Russian diplomat (born 1980)

Boris Bondarev (Борис Бондарев; born 1980) is a former Russian diplomat who worked for the Russian permanent mission to the United Nations Office at Geneva from 2019 until his resignation in May 2022 in protest over the Russian invasion of Ukraine.

==Early life and education==
Bondarev was born in 1980 to middle class parents of the Soviet intelligentsia. His father was an economist at the foreign trade ministry while his mother taught English at the Moscow State Institute of Foreign Relations. His maternal grandfather was a general during World War II and was recognized as a Hero of the Soviet Union. He grew up in Moscow except for a brief time from 1984 until 1985 when his father was assigned to a Swiss-Russian venture, and the family lived in Switzerland. In 1991, his father left the foreign trade ministry and started a small business.

Bondarev studied at the Moscow State Institute of Foreign Relations at a time when discourse was still open. In the summer of 2000, he began an internship at the Russian Ministry of Foreign Affairs.

==Career==
In 2002, Bondarev began working for the Russian Ministry of Foreign Affairs in Moscow and became an assistant attaché at the Russian embassy in Cambodia under Viacheslav Loukianov. In 2011, he worked at the Mongolian embassy; because his wife, the embassy's chief office manager, did not vote during the 2011 parliamentary and the following presidential election she was subjected to harassment.

Bondarev then became advisor on nuclear non-proliferation. He recalls at the time of the March 2014 annexation of the Crimea being at the International Export Control Conference in Dubai and "left in the dark" about the motives. According to him in the aftermath "the tenor of statements—internal and external—grew more antagonistic" and that "Soviet-style propaganda had fully returned to Russian diplomacy".

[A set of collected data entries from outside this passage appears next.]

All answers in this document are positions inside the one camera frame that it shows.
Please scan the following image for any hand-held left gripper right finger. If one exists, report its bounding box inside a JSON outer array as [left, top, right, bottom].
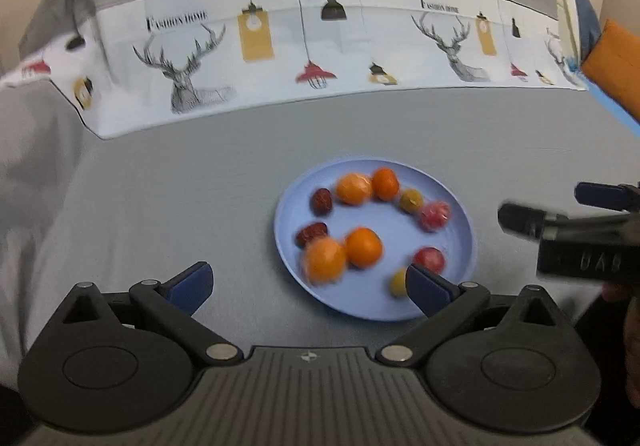
[[374, 262, 571, 368]]

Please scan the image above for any plastic-wrapped orange fruit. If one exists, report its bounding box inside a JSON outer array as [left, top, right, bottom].
[[303, 236, 348, 287], [335, 172, 374, 205]]

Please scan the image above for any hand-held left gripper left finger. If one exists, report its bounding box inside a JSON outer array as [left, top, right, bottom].
[[50, 262, 244, 368]]

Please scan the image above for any plastic-wrapped red fruit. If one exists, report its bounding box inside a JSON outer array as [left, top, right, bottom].
[[418, 201, 452, 233], [412, 247, 446, 275]]

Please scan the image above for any dark red jujube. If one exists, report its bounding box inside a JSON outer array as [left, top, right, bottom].
[[295, 222, 330, 249], [311, 188, 335, 217]]

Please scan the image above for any person's right hand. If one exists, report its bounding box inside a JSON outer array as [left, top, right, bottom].
[[600, 282, 640, 409]]

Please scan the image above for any small yellow-green fruit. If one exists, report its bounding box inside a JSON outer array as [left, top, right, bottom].
[[399, 189, 425, 215], [389, 268, 410, 299]]

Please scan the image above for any bare orange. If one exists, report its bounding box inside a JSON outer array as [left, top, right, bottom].
[[372, 168, 400, 201], [345, 227, 384, 269]]

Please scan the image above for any blue plate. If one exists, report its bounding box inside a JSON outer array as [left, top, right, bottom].
[[274, 157, 477, 323]]

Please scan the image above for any blue cloth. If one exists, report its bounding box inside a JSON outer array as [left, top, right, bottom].
[[570, 0, 602, 69]]

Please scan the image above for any orange pillow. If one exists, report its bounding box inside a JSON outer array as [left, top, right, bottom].
[[580, 18, 640, 121]]

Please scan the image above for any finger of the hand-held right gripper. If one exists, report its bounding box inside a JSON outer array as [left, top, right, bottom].
[[574, 181, 640, 213], [498, 203, 568, 243]]

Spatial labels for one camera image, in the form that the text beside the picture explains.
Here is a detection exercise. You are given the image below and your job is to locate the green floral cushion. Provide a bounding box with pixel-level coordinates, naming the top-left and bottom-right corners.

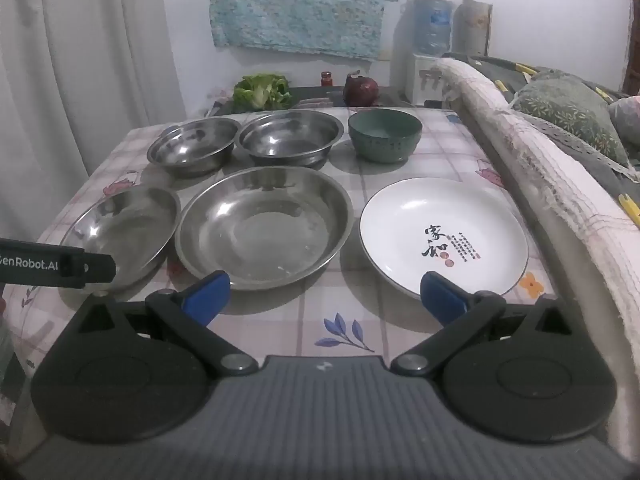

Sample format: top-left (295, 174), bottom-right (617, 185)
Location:
top-left (509, 72), bottom-right (632, 167)

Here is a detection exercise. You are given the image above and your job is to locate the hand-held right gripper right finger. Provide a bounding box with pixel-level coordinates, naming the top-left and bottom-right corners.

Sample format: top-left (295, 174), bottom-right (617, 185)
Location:
top-left (390, 271), bottom-right (598, 376)

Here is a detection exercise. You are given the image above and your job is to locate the dark side table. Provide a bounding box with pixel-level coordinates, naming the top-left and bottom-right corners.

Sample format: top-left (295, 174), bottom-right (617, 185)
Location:
top-left (210, 85), bottom-right (403, 117)

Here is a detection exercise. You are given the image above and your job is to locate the large clear water bottle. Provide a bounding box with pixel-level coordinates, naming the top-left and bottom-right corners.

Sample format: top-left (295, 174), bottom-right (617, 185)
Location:
top-left (410, 0), bottom-right (454, 57)

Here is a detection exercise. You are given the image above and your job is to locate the large steel basin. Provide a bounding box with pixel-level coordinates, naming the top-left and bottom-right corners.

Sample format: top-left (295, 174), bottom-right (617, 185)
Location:
top-left (175, 166), bottom-right (352, 291)

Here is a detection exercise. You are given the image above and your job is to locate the grey cylindrical container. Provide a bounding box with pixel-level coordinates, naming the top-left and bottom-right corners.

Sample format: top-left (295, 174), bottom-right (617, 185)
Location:
top-left (452, 0), bottom-right (494, 57)

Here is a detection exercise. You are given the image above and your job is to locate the shallow steel plate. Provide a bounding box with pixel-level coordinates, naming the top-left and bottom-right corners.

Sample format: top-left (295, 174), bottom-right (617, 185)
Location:
top-left (59, 186), bottom-right (182, 293)

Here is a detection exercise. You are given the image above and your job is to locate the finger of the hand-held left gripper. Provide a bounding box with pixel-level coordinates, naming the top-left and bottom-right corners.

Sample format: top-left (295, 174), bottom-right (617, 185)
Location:
top-left (62, 252), bottom-right (117, 292)

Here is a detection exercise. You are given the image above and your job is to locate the blue patterned wall cloth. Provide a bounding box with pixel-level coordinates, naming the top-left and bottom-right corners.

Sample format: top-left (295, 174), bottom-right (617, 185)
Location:
top-left (209, 0), bottom-right (402, 61)

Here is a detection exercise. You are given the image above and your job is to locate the grey patterned blanket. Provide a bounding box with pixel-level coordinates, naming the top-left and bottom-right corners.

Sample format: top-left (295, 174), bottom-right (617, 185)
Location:
top-left (442, 52), bottom-right (640, 241)

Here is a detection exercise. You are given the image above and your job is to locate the red onion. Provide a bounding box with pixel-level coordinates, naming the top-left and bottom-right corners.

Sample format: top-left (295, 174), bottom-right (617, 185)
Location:
top-left (342, 74), bottom-right (381, 107)

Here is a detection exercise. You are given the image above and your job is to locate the checked printed tablecloth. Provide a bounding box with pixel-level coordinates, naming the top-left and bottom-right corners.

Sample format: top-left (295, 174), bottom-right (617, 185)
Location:
top-left (0, 105), bottom-right (558, 411)

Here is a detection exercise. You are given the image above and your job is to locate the white curtain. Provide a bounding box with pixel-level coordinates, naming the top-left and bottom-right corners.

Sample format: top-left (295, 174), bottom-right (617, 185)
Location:
top-left (0, 0), bottom-right (190, 243)

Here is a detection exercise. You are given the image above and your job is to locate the white printed ceramic plate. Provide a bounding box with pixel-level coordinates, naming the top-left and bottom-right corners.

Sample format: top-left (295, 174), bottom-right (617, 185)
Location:
top-left (359, 177), bottom-right (530, 302)

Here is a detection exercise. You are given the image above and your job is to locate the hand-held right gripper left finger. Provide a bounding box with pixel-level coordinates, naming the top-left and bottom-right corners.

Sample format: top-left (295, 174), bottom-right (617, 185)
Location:
top-left (50, 270), bottom-right (260, 378)

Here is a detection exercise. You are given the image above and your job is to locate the beige frayed sofa cover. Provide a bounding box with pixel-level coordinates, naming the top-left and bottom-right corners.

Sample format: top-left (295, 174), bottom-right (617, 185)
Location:
top-left (432, 57), bottom-right (640, 461)

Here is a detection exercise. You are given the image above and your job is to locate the green leafy lettuce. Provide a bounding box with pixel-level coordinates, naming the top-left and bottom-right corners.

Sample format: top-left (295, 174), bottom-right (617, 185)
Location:
top-left (232, 74), bottom-right (294, 110)

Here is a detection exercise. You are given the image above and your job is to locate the small steel bowl with handles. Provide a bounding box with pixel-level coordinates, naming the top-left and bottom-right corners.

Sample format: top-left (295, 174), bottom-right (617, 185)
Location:
top-left (146, 117), bottom-right (241, 178)

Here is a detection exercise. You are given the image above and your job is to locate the green ceramic bowl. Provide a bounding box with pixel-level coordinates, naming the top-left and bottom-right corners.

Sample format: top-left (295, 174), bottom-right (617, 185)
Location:
top-left (348, 108), bottom-right (424, 164)

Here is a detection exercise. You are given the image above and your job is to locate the medium steel bowl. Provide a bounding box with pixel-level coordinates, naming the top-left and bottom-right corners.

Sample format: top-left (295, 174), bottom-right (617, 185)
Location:
top-left (237, 109), bottom-right (345, 167)

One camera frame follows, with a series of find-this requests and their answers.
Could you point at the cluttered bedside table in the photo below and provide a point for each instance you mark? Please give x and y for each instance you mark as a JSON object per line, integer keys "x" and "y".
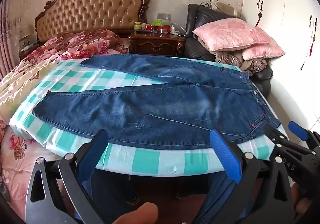
{"x": 27, "y": 44}

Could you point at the tufted tan carved headboard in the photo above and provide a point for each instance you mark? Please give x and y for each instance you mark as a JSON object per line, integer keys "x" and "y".
{"x": 87, "y": 9}

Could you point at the person's right hand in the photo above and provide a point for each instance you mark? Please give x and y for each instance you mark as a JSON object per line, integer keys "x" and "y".
{"x": 303, "y": 205}

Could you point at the large pink pillow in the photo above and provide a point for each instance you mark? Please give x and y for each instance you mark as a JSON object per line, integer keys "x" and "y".
{"x": 230, "y": 34}

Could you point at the white wardrobe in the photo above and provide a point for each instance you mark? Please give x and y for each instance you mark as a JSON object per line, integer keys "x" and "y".
{"x": 280, "y": 39}

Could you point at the person's left hand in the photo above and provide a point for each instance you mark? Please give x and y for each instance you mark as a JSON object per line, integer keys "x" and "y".
{"x": 137, "y": 214}

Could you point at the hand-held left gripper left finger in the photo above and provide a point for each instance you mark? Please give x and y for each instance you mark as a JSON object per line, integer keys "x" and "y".
{"x": 93, "y": 156}

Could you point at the blue denim pants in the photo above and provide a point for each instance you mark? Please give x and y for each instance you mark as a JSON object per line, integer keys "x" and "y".
{"x": 150, "y": 114}

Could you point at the red box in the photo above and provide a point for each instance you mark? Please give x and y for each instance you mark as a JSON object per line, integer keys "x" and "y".
{"x": 152, "y": 28}

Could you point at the pale floral bedsheet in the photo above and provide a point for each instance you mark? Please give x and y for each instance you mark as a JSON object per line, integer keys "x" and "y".
{"x": 17, "y": 139}

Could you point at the plaid beige blanket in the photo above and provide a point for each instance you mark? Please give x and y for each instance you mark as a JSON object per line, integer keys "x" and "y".
{"x": 232, "y": 60}

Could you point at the person's leg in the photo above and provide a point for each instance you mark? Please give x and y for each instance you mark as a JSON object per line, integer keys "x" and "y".
{"x": 220, "y": 197}

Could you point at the dark wooden nightstand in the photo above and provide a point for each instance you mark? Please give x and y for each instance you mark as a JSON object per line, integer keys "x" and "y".
{"x": 155, "y": 44}

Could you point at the pink curtain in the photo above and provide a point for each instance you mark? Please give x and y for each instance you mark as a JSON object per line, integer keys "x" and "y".
{"x": 6, "y": 39}

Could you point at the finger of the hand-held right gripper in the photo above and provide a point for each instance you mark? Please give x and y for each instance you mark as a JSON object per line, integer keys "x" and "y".
{"x": 281, "y": 139}
{"x": 298, "y": 131}

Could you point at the wall socket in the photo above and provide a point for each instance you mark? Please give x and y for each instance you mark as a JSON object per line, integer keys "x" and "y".
{"x": 164, "y": 16}

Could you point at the yellow jar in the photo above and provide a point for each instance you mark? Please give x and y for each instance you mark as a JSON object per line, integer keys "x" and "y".
{"x": 137, "y": 26}

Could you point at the white power strip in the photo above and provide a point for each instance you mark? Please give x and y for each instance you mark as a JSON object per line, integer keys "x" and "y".
{"x": 175, "y": 32}

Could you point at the red hanging ornament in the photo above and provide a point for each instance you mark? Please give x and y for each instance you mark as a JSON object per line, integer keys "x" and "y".
{"x": 311, "y": 41}
{"x": 259, "y": 18}

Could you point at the black leather armchair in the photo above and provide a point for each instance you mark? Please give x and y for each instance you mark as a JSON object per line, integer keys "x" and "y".
{"x": 195, "y": 49}

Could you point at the small pink pillow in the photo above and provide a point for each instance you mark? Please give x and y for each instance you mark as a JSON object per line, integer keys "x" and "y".
{"x": 265, "y": 51}

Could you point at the green checked tablecloth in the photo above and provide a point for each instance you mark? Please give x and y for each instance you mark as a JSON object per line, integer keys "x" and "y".
{"x": 145, "y": 161}

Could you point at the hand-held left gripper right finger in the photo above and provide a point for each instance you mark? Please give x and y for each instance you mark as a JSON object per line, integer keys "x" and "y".
{"x": 225, "y": 156}

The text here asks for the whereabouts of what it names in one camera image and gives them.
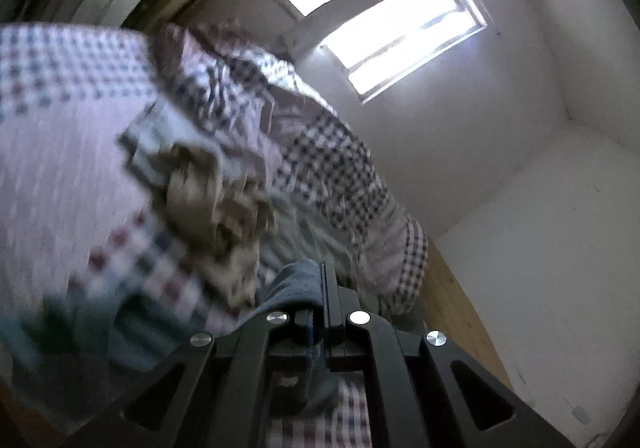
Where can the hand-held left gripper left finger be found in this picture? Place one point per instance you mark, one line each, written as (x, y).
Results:
(302, 328)

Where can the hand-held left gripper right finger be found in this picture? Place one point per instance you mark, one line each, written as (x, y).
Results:
(340, 323)

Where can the wooden headboard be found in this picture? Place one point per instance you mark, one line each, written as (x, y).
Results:
(460, 313)

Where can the checked duvet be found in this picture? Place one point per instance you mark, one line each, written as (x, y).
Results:
(325, 153)

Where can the khaki garment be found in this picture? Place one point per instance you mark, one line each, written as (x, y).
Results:
(200, 188)

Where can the light blue folded cloth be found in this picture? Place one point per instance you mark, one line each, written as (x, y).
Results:
(150, 138)

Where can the window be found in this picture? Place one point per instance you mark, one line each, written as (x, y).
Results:
(400, 38)

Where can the checked bed sheet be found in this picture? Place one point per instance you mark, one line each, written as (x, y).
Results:
(60, 153)

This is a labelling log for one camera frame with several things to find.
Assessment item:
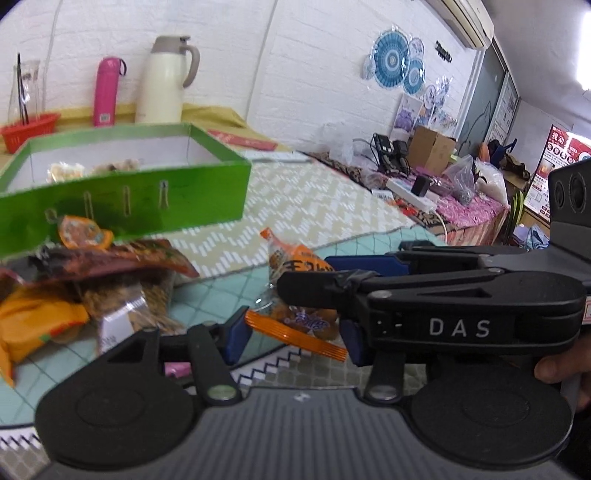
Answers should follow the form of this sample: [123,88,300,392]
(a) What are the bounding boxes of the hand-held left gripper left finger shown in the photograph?
[99,307,251,408]

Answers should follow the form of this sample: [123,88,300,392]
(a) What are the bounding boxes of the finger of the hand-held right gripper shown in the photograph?
[325,240,529,278]
[276,268,583,321]

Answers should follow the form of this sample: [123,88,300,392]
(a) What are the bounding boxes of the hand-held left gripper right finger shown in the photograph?
[341,318,408,403]

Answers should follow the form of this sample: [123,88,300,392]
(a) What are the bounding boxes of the orange-edged clear snack packet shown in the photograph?
[244,227,350,361]

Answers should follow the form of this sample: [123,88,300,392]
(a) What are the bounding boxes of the clear packet of brown strips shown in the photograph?
[81,276,186,357]

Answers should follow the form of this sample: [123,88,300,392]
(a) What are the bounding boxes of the dark brown snack packet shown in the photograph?
[28,237,200,283]

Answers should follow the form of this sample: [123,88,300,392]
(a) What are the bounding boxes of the green cardboard box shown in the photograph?
[0,122,252,259]

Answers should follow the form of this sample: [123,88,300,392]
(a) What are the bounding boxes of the small orange patterned packet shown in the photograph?
[57,215,115,251]

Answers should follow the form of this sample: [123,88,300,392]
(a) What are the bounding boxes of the orange yellow snack packet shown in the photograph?
[0,284,90,387]

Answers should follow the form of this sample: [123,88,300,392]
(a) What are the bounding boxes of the clear packet of brown snacks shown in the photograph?
[91,158,140,177]

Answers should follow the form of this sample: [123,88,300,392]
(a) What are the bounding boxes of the white serrated snack packet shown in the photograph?
[47,161,86,184]

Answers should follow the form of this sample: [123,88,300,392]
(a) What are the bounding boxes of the person's right hand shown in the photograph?
[534,323,591,414]

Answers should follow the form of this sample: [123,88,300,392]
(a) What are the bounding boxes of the white power strip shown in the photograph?
[385,178,438,214]

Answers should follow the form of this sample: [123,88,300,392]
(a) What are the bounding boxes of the patterned quilted blanket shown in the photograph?
[0,157,450,462]

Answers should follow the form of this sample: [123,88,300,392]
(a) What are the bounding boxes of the leopard print cloth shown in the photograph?
[311,151,445,228]

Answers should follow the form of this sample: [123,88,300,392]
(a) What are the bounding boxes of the pink floral cloth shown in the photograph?
[434,191,509,232]

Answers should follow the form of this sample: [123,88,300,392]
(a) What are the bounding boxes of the clear plastic bag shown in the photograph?
[322,122,357,160]

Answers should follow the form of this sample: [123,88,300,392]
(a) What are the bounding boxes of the clear bag of dark items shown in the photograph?
[442,154,477,205]

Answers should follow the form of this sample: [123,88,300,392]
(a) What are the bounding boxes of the brown cardboard box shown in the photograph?
[408,126,459,175]

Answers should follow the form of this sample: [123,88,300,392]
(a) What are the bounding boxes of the white plastic bag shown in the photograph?
[475,159,509,205]

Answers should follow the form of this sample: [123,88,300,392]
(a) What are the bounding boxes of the red envelope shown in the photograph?
[208,129,279,152]

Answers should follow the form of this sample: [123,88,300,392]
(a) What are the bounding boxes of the cream thermos jug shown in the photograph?
[135,35,202,124]

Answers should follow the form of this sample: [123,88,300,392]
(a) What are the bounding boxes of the white air conditioner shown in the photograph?
[433,0,496,49]

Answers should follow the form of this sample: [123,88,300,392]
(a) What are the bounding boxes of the pink thermos bottle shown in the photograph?
[92,56,128,127]

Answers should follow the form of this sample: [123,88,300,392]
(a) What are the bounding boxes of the red plastic basket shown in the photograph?
[0,113,62,156]

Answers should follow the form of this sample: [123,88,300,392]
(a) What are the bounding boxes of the glass carafe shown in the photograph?
[8,59,47,125]

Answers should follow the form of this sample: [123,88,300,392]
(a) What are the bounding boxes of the black straws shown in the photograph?
[16,52,31,124]

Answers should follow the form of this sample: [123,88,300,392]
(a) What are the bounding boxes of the purple wall picture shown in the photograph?
[392,94,424,137]

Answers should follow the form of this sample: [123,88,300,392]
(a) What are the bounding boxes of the red wall poster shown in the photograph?
[526,124,591,223]

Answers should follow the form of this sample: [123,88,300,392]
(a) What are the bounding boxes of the medium blue round wall decoration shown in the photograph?
[403,58,427,96]

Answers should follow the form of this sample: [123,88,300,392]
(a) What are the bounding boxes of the large blue round wall decoration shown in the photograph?
[370,28,411,91]

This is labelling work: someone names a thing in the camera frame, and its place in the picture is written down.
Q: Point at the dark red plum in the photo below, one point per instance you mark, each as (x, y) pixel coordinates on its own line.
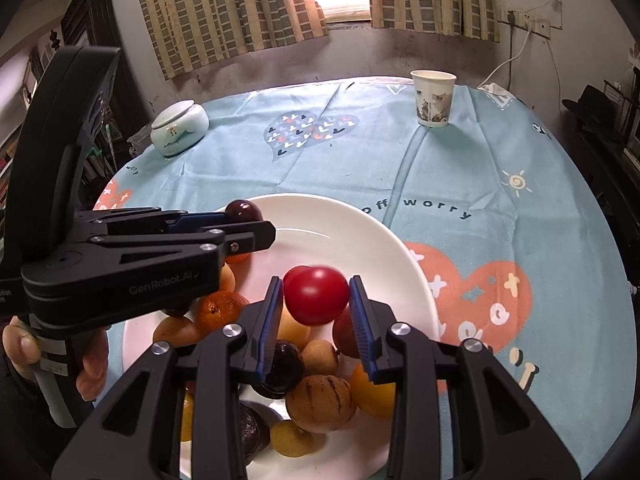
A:
(245, 210)

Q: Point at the yellow orange tomato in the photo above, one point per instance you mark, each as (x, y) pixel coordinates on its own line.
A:
(372, 395)

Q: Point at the black hat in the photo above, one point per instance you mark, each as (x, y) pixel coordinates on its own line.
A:
(592, 105)

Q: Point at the red tomato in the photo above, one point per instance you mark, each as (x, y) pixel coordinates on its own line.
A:
(317, 297)

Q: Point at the white mop stick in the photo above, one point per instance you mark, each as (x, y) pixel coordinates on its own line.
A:
(111, 145)

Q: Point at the pale green lidded ceramic jar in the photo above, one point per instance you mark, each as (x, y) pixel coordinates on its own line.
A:
(177, 127)

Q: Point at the white wall socket strip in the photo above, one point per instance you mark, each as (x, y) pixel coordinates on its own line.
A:
(525, 22)

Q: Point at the printed paper cup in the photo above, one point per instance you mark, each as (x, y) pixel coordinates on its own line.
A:
(434, 100)

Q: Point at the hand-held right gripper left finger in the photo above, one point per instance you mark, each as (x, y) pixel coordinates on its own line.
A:
(267, 332)

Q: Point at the wrinkled dark passion fruit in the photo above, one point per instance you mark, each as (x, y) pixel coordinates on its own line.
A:
(254, 430)

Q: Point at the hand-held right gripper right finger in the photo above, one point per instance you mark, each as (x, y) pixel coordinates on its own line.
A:
(362, 332)

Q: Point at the person's left forearm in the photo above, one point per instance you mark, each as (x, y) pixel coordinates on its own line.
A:
(20, 425)

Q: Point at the reddish brown plum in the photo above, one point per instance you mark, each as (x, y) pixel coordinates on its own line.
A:
(345, 332)

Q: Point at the yellow green tomato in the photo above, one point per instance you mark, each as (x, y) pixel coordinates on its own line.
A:
(186, 417)

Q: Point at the small tan round fruit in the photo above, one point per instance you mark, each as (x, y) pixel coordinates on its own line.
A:
(320, 357)
(291, 439)

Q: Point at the person's left hand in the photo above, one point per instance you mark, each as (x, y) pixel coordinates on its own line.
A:
(92, 365)

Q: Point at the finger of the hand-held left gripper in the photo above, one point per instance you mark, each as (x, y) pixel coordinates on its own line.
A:
(250, 237)
(200, 219)

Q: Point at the dark computer desk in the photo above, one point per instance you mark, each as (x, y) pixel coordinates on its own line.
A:
(610, 170)

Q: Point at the small white object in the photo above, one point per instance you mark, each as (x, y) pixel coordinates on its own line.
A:
(497, 94)

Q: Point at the striped tan pepino melon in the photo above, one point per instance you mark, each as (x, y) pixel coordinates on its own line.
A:
(320, 402)
(175, 331)

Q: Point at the white plate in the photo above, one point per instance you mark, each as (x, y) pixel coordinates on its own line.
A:
(320, 240)

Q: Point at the light blue printed tablecloth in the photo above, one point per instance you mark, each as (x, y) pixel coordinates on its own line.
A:
(450, 160)

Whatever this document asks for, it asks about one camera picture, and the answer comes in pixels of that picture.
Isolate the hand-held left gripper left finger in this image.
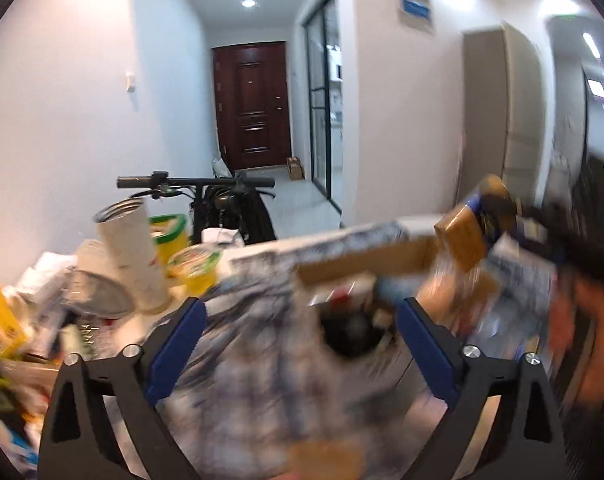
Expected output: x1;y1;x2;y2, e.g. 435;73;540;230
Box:
39;297;207;480

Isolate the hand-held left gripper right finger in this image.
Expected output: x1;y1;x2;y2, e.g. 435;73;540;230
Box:
398;297;568;480

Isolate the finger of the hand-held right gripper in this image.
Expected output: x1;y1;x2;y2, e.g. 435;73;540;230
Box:
482;192;538;231
512;225;565;268

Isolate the gold blue cigarette carton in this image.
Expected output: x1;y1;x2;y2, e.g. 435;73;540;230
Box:
434;175;518;271

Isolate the yellow jelly cup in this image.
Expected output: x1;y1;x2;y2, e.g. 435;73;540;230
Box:
168;245;223;296

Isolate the blue plaid shirt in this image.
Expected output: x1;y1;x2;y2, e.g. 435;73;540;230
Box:
172;222;558;480

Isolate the grey cup face mask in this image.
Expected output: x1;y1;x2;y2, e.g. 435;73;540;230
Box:
64;270;135;318

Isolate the white tumbler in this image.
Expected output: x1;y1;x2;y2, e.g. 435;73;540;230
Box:
94;199;170;313

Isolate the grey refrigerator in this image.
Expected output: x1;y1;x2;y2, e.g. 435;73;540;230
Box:
462;25;553;201

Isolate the yellow tub green lid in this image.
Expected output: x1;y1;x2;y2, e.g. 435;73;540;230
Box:
149;214;190;261

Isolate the white crumpled cloth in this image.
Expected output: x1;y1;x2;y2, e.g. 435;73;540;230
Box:
202;229;245;248

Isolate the black bicycle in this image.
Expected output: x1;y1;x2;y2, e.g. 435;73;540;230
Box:
116;172;277;243

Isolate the black framed glass door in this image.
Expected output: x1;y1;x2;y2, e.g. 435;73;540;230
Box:
302;0;343;211

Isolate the brown door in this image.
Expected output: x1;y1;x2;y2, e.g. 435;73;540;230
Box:
212;42;293;171

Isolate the wall electrical panel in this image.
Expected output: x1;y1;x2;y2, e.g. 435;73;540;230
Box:
394;0;435;35

In 2019, he became a counsellor of the Russian Federation's mission to the United Nations Office at Geneva and other international organizations in Switzerland. In a treaty to rework NATO January 2022, Moscow proposed that NATO withdraw all troops and weapons from countries which joined after 1997, i.e. Bulgaria, the Czech Republic, Poland, and the Baltic states.

On 23 May 2022, Bondarev announced that he had resigned from his position in protest over the Russian invasion of Ukraine, referring to the invasion as an "aggressive war", saying that it was not only a crime against the Ukrainian people, but also "the most serious crime against the people of Russia, with a bold letter Z crossing out all hopes and prospects for a prosperous free society in our country".

According to Reuters, Bondarev stated that he had several times expressed his concerns about the invasion with senior embassy staff but was told to keep his "mouth shut in order to avoid ramifications". He also said that he did not expect other diplomats to follow, and that the goal of the organizers of the war was "to remain in power forever". The former head of the Munich Security Conference and ex-diplomat Wolfgang Ischinger proposed to allow Bondarev to speak at the World Economic Forum in Davos, Switzerland.

On 24 May 2022, Kremlin spokesman Dmitry Peskov told journalists when asked about the statements: "We in the Kremlin are unfamiliar with this letter. If he was an employee of the ministry of foreign affairs, this is probably a question for the MFA". He also stated that "this gentleman opposed the general consolidated opinion of our country".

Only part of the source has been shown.